---------- MATERIALS PROVIDED

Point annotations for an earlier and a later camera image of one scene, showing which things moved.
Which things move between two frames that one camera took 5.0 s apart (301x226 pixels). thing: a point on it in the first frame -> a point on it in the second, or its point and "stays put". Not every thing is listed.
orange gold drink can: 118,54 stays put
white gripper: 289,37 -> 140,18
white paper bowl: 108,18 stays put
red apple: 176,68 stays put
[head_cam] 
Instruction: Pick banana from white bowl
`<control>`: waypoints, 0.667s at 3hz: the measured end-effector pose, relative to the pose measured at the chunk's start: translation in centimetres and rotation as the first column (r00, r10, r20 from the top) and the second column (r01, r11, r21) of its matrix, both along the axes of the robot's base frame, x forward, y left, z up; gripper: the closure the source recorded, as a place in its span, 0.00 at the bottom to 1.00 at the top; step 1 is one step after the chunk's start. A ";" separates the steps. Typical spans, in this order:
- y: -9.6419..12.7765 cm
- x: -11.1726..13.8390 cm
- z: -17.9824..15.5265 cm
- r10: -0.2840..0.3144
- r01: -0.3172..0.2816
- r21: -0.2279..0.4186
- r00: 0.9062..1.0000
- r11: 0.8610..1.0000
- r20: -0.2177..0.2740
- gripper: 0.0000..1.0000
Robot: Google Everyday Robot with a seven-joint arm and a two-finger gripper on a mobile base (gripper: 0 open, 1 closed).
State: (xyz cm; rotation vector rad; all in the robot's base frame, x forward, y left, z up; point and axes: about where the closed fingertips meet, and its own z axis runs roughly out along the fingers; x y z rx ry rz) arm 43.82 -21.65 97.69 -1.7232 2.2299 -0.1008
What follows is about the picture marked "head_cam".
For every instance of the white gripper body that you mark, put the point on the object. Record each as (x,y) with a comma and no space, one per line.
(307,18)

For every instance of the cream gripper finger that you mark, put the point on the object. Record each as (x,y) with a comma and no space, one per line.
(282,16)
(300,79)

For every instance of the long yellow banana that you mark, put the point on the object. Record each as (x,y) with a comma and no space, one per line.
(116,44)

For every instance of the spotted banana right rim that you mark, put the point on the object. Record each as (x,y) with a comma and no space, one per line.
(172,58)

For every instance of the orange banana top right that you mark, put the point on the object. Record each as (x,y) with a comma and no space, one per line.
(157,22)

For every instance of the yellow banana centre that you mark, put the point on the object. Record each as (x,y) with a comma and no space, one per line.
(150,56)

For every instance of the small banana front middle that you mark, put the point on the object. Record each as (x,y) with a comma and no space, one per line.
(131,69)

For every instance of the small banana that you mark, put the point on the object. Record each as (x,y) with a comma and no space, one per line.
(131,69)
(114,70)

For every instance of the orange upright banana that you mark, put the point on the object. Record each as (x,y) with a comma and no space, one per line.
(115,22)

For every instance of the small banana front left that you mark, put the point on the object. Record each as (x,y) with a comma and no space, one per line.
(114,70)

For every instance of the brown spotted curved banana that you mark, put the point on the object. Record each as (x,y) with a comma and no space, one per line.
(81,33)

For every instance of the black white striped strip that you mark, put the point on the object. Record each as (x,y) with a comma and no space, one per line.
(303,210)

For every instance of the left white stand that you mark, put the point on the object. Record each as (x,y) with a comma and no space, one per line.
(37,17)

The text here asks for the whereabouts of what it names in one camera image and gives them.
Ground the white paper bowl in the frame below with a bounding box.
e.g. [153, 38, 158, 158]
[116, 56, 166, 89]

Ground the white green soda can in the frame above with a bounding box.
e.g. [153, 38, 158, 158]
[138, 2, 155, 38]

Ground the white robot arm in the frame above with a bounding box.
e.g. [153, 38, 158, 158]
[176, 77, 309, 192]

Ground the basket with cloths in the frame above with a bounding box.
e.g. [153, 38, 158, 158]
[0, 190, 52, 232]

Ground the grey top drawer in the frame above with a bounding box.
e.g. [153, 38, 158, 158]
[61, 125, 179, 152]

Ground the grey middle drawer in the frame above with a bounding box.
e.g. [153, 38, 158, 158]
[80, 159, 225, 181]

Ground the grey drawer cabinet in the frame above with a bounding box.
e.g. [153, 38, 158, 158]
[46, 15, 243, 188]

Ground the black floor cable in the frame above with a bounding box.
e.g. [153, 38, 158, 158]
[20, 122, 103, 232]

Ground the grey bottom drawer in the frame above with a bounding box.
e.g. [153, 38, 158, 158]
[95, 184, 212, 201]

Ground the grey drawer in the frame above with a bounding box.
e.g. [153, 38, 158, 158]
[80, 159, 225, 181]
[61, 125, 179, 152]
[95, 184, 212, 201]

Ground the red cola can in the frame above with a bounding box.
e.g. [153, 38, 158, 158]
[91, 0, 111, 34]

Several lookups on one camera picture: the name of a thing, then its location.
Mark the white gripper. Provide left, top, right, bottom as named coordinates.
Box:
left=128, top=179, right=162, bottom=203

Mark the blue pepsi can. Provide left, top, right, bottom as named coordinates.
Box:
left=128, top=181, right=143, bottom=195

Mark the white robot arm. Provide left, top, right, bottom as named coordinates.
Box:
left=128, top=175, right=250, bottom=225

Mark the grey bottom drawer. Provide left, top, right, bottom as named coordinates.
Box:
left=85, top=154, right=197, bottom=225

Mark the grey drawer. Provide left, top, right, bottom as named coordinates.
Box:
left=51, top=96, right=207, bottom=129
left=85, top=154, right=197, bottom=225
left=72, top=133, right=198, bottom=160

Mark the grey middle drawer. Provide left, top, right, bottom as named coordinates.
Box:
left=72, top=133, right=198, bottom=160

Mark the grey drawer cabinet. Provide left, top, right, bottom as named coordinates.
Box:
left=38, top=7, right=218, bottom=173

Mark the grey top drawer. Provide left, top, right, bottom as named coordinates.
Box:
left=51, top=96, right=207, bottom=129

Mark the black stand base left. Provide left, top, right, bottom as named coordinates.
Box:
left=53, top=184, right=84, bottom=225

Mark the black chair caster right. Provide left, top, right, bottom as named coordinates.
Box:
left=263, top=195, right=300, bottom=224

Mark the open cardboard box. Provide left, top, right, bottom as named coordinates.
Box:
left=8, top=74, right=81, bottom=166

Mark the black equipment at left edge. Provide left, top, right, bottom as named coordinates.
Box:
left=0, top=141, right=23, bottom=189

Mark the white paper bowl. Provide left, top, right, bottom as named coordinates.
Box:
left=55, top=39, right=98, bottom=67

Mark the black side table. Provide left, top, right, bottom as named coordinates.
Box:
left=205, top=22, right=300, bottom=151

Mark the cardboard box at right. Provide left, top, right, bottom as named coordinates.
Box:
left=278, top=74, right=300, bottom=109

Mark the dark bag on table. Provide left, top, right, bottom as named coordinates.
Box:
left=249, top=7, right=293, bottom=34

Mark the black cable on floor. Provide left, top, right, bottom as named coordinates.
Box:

--------------------

**WORK INSTRUCTIONS:** Starting at the line that contains "Mark the dark", return every line through the last one above, exactly as written.

**FINAL ANSWER:**
Mark the dark bag on table. Provide left, top, right, bottom as named coordinates.
Box:
left=249, top=7, right=293, bottom=34

Mark the black cable on floor. Provide left, top, right, bottom as named coordinates.
Box:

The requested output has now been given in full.